In large enterprises, methods that protect information security should be managed by a special security service of the company. Its employees must look for ways to influence information and eliminate all kinds of breakthroughs by intruders. According to local acts, a security policy is being developed, which is important to strictly observe. It is worth paying attention to the exclusion of the human factor, as well as to maintain in good working order all technical means related to the security of information.
The degree and manifestation of damage can be different:
- Moral and material damage caused to individuals whose information was stolen.
- Financial damage caused by a fraudster in connection with the cost of restoring information systems.
- Material costs associated with the inability to perform work due to changes in the information security system.
- Moral damage related to the business reputation of the company or resulting in a breach of relationships at the global level.
A person who has committed an offense (gained unauthorized access to information or hacked security systems) has the possibility of causing damage. Also, damage can be caused regardless of the subject with information, but due to external factors and influences (man-made disasters, natural disasters). In the first case, the blame falls on the subject, and the corpus delicti is determined and punishment is imposed through judicial proceedings.
It is possible to commit an act:
- with criminal intent (direct or indirect);
- through negligence (without intentional harm).
Responsibility for an offense in relation to information systems is selected in accordance with the current legislation of the country, in particular, according to the criminal code in the first case. If the crime was committed by negligence, and the damage was inflicted on a small scale, then the situation is considered by civil, administrative or arbitration law.
Damage to the information space is considered to be unfavorable for the owner (in this case information) consequences associated with the loss of tangible property. The consequences are manifested as a result of the offense. The damage to information systems can be expressed in the form of a decrease in profit or a loss of profit, which is regarded as a lost profit.
The main thing is to go to court in time and find out the corpus delicti. The damage must be classified in accordance with legal acts and proven in court proceedings, and it is also important to identify the extent of the actions of individuals, the amount of their punishment based on legislation.

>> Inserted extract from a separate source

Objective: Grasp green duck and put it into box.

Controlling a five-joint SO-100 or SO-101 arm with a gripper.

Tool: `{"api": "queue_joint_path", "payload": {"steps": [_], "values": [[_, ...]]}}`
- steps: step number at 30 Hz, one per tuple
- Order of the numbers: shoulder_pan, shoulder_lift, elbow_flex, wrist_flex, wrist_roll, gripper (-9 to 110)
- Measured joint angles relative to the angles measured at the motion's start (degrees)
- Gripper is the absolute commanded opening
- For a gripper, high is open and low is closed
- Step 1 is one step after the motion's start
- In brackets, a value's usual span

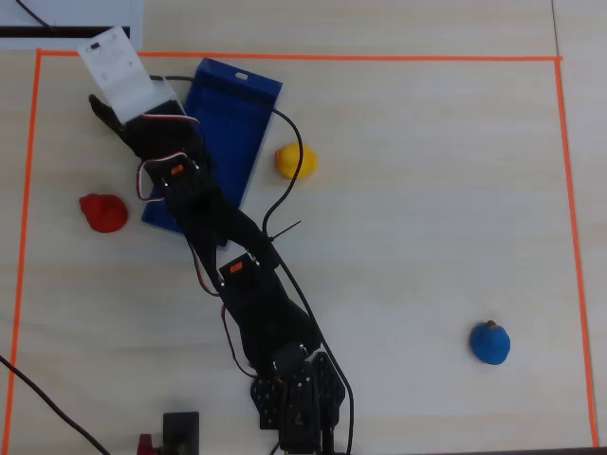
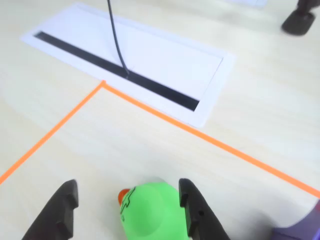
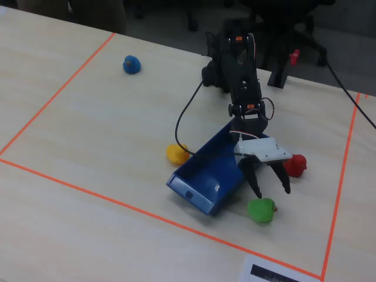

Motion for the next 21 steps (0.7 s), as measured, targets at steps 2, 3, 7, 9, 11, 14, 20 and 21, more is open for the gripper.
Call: {"api": "queue_joint_path", "payload": {"steps": [2, 3, 7, 9, 11, 14, 20, 21], "values": [[0.0, -0.7, 1.0, -1.2, -0.3, 25], [0.1, -1.2, 1.1, -1.5, -0.3, 25], [0.1, -2.0, 2.3, -1.7, -0.3, 25], [0.1, -2.1, 2.6, -1.7, -0.3, 25], [0.1, -2.2, 2.6, -1.7, -0.3, 25], [0.1, -2.2, 2.2, -0.3, 0.7, 24], [0.0, -6.4, -4.8, 11.0, 4.1, 24], [-0.1, -6.9, -5.8, 12.0, 5.0, 24]]}}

Such crimes and security are most often dealt with by the cyber police or the country's security service, depending on the volume and significance of the interference with information.
The stage of information protection is considered the most relevant today and is required by any enterprise. You need to protect not only your PC, but also all technical devices in contact with information. All data can become a weapon in the hands of intruders, so the confidentiality of modern IT systems must be at the highest level.
The simultaneous use of DLP and SIEM systems solves the problem of data protection more efficiently. You can try the programs in practice during a free 30-day trial. Find out details.
Delays at the attacking information security side are possible only in connection with the passage of the protection system. There are no absolute ways to protect yourself from threats, so the information protection system must always be improved, since fraudsters also improve their methods. A universal method has not yet been invented that suits everyone and gives one hundred percent protection. It is important to stop intruders from infiltrating at an early level.